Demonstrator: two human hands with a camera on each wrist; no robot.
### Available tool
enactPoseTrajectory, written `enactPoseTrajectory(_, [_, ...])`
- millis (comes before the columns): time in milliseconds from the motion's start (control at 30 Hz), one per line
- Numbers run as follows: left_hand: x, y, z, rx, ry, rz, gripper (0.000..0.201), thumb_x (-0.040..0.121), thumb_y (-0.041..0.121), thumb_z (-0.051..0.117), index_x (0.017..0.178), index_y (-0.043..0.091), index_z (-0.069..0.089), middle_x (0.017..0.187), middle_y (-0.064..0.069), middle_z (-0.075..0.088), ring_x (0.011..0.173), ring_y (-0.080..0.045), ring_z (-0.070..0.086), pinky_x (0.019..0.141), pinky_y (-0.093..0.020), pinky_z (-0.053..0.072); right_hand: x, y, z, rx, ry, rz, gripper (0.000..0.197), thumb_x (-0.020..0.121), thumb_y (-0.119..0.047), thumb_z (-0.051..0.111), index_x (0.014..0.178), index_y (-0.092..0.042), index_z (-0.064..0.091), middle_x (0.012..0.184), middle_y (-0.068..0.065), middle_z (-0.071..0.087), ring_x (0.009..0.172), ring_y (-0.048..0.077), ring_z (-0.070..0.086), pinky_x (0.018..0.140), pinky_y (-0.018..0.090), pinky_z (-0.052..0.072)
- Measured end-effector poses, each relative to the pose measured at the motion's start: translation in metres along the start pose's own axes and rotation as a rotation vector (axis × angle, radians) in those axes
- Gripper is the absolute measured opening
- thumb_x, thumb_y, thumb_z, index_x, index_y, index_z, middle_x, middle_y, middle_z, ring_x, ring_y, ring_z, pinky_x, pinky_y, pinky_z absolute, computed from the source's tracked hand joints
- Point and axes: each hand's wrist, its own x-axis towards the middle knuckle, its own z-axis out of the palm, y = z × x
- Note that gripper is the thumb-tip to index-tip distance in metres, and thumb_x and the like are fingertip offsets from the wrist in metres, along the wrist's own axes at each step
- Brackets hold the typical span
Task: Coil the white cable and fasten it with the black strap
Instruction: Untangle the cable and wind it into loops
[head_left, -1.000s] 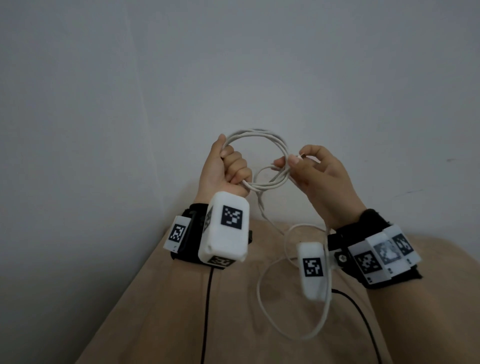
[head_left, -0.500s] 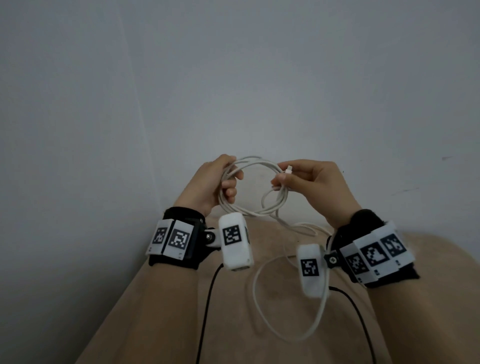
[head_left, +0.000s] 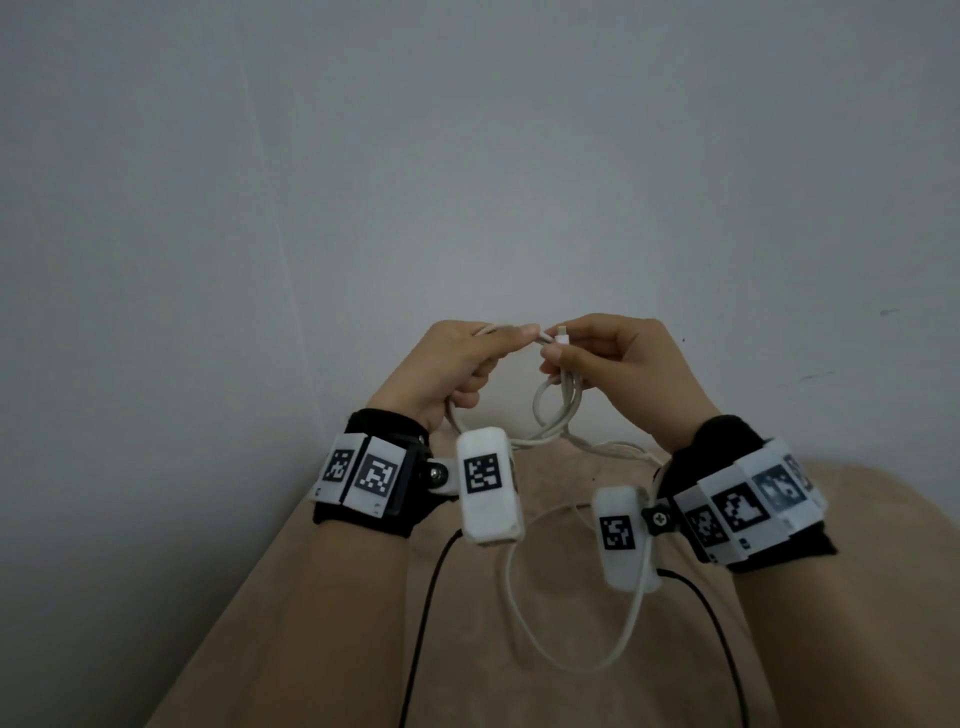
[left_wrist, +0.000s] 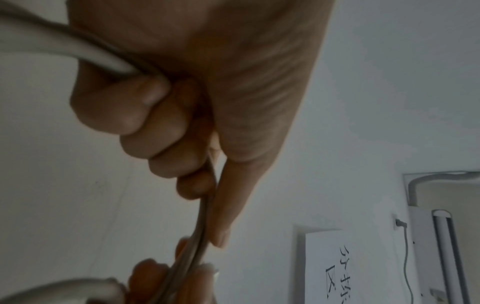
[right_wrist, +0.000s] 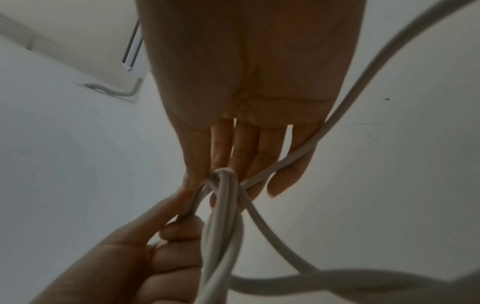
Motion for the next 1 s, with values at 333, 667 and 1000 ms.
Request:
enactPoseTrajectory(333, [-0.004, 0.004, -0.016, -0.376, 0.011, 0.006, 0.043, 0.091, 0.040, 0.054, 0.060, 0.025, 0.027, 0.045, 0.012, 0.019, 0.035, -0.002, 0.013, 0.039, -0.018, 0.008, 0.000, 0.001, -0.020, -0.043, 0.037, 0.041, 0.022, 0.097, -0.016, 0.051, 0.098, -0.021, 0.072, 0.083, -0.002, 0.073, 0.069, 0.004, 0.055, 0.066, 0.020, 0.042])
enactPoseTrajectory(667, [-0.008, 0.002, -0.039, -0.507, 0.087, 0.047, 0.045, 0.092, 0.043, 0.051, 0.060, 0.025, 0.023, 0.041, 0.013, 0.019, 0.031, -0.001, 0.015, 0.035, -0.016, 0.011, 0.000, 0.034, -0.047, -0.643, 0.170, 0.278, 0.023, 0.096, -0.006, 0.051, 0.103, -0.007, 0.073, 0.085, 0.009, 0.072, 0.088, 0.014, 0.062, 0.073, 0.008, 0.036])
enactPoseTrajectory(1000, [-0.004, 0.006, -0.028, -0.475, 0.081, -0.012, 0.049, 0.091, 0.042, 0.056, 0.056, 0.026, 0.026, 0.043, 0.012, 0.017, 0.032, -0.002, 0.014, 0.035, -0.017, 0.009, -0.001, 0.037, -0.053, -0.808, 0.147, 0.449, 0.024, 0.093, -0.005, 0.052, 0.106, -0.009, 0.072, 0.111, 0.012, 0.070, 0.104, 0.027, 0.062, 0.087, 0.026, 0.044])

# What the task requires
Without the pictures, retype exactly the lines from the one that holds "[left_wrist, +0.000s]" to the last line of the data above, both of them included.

# Answer
[left_wrist, +0.000s] 
[right_wrist, +0.000s] 
Motion for the next 1 s, with values at 333, 667 and 1000 ms.
Request:
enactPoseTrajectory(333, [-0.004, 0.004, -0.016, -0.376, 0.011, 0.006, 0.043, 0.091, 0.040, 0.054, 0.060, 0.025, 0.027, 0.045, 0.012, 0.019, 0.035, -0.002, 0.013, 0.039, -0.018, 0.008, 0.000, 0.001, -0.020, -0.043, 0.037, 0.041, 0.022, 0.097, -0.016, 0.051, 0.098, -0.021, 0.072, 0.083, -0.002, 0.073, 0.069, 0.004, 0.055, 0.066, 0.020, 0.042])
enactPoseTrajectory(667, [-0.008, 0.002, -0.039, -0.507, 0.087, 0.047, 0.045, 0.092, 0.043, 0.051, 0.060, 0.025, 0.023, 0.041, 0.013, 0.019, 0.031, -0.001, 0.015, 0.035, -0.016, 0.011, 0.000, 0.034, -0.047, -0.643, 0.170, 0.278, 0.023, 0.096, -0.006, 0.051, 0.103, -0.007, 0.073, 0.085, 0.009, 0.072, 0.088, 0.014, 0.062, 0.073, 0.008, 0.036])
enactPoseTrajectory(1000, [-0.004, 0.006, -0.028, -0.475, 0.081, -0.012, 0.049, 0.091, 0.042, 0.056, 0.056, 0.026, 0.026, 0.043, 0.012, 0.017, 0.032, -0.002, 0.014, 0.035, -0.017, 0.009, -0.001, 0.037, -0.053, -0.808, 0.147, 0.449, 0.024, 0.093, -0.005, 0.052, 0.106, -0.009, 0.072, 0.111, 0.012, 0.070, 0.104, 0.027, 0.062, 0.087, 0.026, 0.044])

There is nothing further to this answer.